[Items listed in a dataset]
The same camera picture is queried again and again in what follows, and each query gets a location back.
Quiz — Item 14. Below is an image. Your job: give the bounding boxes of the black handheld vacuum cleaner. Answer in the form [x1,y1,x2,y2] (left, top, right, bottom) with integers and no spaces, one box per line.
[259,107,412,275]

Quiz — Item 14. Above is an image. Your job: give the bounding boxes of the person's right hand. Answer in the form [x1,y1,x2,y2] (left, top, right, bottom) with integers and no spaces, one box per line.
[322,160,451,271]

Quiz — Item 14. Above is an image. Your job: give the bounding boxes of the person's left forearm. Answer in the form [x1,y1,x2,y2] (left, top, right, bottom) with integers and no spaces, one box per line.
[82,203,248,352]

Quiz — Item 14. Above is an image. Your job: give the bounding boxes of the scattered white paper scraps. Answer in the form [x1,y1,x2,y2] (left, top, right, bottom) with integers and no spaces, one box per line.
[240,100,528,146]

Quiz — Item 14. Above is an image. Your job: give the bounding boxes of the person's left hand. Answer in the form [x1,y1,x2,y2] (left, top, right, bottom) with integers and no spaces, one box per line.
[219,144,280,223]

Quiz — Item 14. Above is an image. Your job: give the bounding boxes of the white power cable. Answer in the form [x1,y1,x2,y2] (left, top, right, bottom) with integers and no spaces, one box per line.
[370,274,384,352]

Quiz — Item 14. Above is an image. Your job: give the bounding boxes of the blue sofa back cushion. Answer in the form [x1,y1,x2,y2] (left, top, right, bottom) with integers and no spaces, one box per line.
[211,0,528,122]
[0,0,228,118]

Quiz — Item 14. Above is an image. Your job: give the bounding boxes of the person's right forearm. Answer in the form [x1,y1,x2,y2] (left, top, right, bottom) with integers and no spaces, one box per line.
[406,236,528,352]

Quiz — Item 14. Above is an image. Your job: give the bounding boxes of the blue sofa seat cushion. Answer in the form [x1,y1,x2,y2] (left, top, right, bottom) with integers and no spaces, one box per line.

| YOUR TASK |
Lines before the one containing "of the white" are left out. Repeat that line and all lines after it in the records above exactly.

| RESPONSE BOX |
Quiz — Item 14. Above is an image. Your job: give the bounding boxes of the white power cable. Answer in the form [x1,y1,x2,y2] (left, top, right, bottom) with integers and no spaces, one box per line.
[370,274,384,352]

Quiz — Item 14. Above is an image. Your job: give the bounding boxes of the blue sofa back cushion. Answer in the form [x1,y1,x2,y2] (left, top, right, bottom) with integers and no spaces, one box per line.
[211,0,528,122]
[0,0,228,118]

Quiz — Item 14. Above is an image. Your job: give the bounding boxes of the person's right forearm. Answer in the form [x1,y1,x2,y2] (left, top, right, bottom) with integers and no spaces, one box per line.
[406,236,528,352]

Quiz — Item 14. Above is an image. Your job: give the bounding boxes of the blue sofa seat cushion. Answer in the form [x1,y1,x2,y2] (left, top, right, bottom) with integers and no spaces, one box per line.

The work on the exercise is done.